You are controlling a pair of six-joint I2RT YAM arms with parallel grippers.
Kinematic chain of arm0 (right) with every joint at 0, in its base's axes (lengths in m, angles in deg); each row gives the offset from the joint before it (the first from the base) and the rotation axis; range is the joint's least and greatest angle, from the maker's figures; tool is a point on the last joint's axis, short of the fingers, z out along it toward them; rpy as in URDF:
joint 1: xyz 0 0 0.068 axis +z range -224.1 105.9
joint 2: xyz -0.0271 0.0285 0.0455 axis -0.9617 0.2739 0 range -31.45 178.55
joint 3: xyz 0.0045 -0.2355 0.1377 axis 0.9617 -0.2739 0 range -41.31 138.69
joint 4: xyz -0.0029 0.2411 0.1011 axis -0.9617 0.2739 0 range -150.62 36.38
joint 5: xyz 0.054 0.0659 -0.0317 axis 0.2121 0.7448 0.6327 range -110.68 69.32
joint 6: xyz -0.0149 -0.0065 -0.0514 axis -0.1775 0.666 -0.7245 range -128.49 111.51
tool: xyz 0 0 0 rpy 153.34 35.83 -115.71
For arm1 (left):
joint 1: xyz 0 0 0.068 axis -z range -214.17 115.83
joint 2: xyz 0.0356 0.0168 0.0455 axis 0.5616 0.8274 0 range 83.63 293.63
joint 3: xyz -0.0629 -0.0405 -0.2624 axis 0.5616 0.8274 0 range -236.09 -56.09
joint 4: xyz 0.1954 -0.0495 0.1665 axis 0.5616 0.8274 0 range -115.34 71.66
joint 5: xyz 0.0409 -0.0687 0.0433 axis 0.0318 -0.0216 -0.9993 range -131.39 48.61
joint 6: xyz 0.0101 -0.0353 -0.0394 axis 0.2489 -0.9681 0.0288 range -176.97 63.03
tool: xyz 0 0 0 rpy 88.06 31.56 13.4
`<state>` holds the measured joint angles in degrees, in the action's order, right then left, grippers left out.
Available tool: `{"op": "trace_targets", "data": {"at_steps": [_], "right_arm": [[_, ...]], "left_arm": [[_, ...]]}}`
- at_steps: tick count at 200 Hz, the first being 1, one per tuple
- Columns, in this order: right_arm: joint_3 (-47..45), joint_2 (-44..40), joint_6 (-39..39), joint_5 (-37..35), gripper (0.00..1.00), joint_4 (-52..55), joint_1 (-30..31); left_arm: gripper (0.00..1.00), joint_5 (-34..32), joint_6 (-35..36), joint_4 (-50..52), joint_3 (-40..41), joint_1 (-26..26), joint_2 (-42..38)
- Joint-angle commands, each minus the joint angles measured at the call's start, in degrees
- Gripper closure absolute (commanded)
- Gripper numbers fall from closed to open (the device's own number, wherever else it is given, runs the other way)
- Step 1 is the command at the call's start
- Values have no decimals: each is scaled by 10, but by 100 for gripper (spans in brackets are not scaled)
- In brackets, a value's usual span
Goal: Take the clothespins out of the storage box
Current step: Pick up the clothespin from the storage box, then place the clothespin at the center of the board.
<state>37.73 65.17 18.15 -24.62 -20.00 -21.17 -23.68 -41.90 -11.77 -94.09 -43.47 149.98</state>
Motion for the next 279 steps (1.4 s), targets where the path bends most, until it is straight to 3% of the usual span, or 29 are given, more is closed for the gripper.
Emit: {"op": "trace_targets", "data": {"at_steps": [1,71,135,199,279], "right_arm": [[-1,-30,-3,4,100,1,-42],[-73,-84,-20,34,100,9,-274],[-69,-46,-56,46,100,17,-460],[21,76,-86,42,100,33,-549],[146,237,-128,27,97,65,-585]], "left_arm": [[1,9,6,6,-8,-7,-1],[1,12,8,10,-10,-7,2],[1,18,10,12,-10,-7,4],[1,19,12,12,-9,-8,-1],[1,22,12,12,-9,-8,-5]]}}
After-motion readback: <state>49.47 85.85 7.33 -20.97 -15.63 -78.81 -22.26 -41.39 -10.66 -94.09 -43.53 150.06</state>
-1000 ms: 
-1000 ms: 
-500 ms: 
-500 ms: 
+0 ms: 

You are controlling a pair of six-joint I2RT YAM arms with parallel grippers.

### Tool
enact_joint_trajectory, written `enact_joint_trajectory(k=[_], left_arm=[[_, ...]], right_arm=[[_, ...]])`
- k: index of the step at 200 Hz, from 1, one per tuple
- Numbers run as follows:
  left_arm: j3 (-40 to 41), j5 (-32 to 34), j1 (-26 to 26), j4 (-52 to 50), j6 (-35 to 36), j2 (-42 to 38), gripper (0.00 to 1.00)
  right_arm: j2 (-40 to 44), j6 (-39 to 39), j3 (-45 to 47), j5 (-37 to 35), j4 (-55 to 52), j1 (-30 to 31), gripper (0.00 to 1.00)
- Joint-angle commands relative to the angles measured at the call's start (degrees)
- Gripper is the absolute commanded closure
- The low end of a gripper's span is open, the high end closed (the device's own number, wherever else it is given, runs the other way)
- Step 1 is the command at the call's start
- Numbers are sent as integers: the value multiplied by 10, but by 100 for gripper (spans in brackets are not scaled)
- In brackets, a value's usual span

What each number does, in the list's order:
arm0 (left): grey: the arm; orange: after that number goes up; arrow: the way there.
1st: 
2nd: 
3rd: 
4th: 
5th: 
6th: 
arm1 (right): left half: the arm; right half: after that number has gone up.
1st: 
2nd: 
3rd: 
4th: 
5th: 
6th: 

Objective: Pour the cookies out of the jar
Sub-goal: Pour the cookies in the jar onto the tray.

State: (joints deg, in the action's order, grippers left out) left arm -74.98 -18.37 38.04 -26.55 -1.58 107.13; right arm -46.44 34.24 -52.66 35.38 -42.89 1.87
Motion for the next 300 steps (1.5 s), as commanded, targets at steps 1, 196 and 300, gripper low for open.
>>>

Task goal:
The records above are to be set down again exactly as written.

Written response:
You are controlling a pair of six-joint I2RT YAM arms with parallel grippers.
Kinematic chain of arm0 (right) with every joint at 0, in its base's axes (lengths in m, angles in deg); each row gives the offset from the joint before it (the first from the base) and the rotation axis; range is the joint's least and greatest angle, from the maker's figures; tool is a point on the last joint's axis, short of the fingers, z out along it toward them; rpy as in URDF:
joint 1: xyz 0 0 0.068 axis +z range -224.1 105.9
joint 2: xyz -0.0271 0.0285 0.0455 axis -0.9617 0.2739 0 range -31.45 178.55
joint 3: xyz 0.0045 -0.2355 0.1377 axis 0.9617 -0.2739 0 range -41.31 138.69
joint 4: xyz -0.0029 0.2411 0.1011 axis -0.9617 0.2739 0 range -150.62 36.38
joint 5: xyz 0.054 0.0659 -0.0317 axis 0.2121 0.7448 0.6327 range -110.68 69.32
joint 6: xyz -0.0149 -0.0065 -0.0514 axis -0.1775 0.666 -0.7245 range -128.49 111.51
tool: xyz 0 0 0 rpy 153.34 35.83 -115.71
For arm1 (left):
joint 1: xyz 0 0 0.068 axis -z range -214.17 115.83
joint 2: xyz 0.0356 0.0168 0.0455 axis 0.5616 0.8274 0 range 83.63 293.63
joint 3: xyz -0.0629 -0.0405 -0.2624 axis 0.5616 0.8274 0 range -236.09 -56.09
joint 4: xyz 0.1954 -0.0495 0.1665 axis 0.5616 0.8274 0 range -115.34 71.66
joint 5: xyz 0.0409 -0.0687 0.0433 axis 0.0318 -0.0216 -0.9993 range -131.39 48.61
joint 6: xyz 0.0101 -0.0353 -0.0394 axis 0.2489 -0.9681 0.0288 range -176.97 63.03
tool: xyz 0 0 0 rpy 88.06 31.56 13.4
`<state>` holds the measured joint angles in degrees, in the action's order, right then left, grippers left out.
Available tool: `{"op": "trace_targets", "data": {"at_steps": [_], "right_arm": [[_, ...]], "left_arm": [[_, ...]]}}`
- at_steps: tick count at 200 Hz, the first being 1, one per tuple
- Columns, in this order: right_arm: joint_3 (-47..45), joint_2 (-44..40), joint_6 (-39..39), joint_5 (-37..35), gripper (0.00..1.00), joint_4 (-52..55), joint_1 (-30..31); left_arm: gripper (0.00..1.00), joint_5 (-34..32), joint_6 (-35..36), joint_4 (-50..52), joint_3 (-40..41), joint_1 (-26..26), joint_2 (-42..38)
- Joint-angle commands, each minus the joint angles measured at the call's start, in degrees
- Gripper closure absolute (commanded)
- Gripper numbers fall from closed to open (the device's own number, wherever else it is given, runs the other way)
- Step 1 is the command at the call's start
- Values have no decimals: each is scaled by 10, but by 100 for gripper (spans in brackets are not scaled)
- In brackets, a value's usual span
Goal: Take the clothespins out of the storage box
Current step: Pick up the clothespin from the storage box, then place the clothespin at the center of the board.
<state>37.73 65.17 18.15 -24.62 -20.00 -21.17 -23.68 -41.90 -11.77 -94.09 -43.47 149.98</state>
Motion for the next 279 steps (1.4 s), targets where the path bends most, until it is straight to 3% of the usual span, or 29 are given, more is closed for the gripper.
Emit: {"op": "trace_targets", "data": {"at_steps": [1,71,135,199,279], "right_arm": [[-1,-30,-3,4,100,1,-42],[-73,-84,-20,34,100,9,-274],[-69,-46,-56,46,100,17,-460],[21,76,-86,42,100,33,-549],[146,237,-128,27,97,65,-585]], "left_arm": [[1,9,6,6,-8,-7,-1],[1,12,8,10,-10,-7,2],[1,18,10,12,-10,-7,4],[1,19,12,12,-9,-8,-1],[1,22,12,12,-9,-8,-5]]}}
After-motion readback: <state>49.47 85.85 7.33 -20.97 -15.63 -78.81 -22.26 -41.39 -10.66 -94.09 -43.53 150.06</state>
-1000 ms: 
-1000 ms: 
-500 ms: 
-500 ms: 
+0 ms: 

You are controlling a pair of six-joint I2RT YAM arms with parallel grippers.

### Tool
enact_joint_trajectory, written `enact_joint_trajectory(k=[_], left_arm=[[_, ...]], right_arm=[[_, ...]])`
- k: index of the step at 200 Hz, from 1, one per tuple
- Numbers run as follows:
  left_arm: j3 (-40 to 41), j5 (-32 to 34), j1 (-26 to 26), j4 (-52 to 50), j6 (-35 to 36), j2 (-42 to 38), gripper (0.00 to 1.00)
  right_arm: j2 (-40 to 44), j6 (-39 to 39), j3 (-45 to 47), j5 (-37 to 35), j4 (-55 to 52), j1 (-30 to 31), gripper (0.00 to 1.00)
- Joint-angle commands relative to the angles measured at the call's start (degrees)
- Gripper is the absolute commanded closure
- The low end of a gripper's span is open, the high end closed (the device's own number, wherever else it is given, runs the other way)
- Step 1 is the command at the call's start
- Numbers are sent as integers: the value multiplied by 10, but by 100 for gripper (spans in brackets are not scaled)
- In brackets, a value's usual span

What each number does, in the list's order:
arm0 (left): grey: the arm; orange: after that number goes up; arrow: the way there.
1st: 
2nd: 
3rd: 
4th: 
5th: 
6th: 
arm1 (right): left half: the arm; right half: after that number has gone up.
1st: 
2nd: 
3rd: 
4th: 
5th: 
6th: 

Objective: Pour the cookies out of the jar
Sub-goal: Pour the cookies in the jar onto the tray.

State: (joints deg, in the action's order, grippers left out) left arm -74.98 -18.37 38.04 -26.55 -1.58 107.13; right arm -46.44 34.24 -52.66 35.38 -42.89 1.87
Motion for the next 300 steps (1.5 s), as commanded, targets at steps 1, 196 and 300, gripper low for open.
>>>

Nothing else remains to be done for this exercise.